- Assignment -
Track down each line below containing the string "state" and copy it.

━━━━━━━━━━━━━━━━

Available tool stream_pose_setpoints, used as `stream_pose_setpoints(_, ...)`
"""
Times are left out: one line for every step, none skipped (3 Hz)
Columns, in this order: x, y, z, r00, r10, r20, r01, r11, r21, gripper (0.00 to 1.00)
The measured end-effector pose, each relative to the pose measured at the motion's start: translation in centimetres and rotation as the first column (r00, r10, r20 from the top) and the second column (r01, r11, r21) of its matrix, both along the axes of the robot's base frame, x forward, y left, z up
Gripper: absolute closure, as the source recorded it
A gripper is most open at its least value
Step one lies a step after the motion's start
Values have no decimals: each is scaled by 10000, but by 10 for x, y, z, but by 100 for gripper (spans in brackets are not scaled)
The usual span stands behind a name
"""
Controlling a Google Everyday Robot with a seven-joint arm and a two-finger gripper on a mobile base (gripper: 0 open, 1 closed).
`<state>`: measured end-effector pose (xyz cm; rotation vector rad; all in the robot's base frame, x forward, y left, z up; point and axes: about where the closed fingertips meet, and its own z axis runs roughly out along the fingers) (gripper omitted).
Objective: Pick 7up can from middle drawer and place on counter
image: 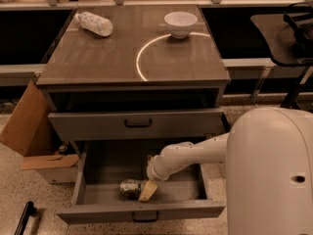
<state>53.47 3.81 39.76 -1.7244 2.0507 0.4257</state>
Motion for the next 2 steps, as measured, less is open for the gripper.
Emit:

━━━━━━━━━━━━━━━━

- Task response -
`<state>`: measured end-effector pose (xyz cm; rotation vector rad; all in the robot's base frame, x forward, y left, z up; point and axes: about where the closed fingertips meet, and its own z axis runs roughly out along the fingers) (gripper omitted).
<state>53.47 3.81 39.76 -1.7244 2.0507 0.4257</state>

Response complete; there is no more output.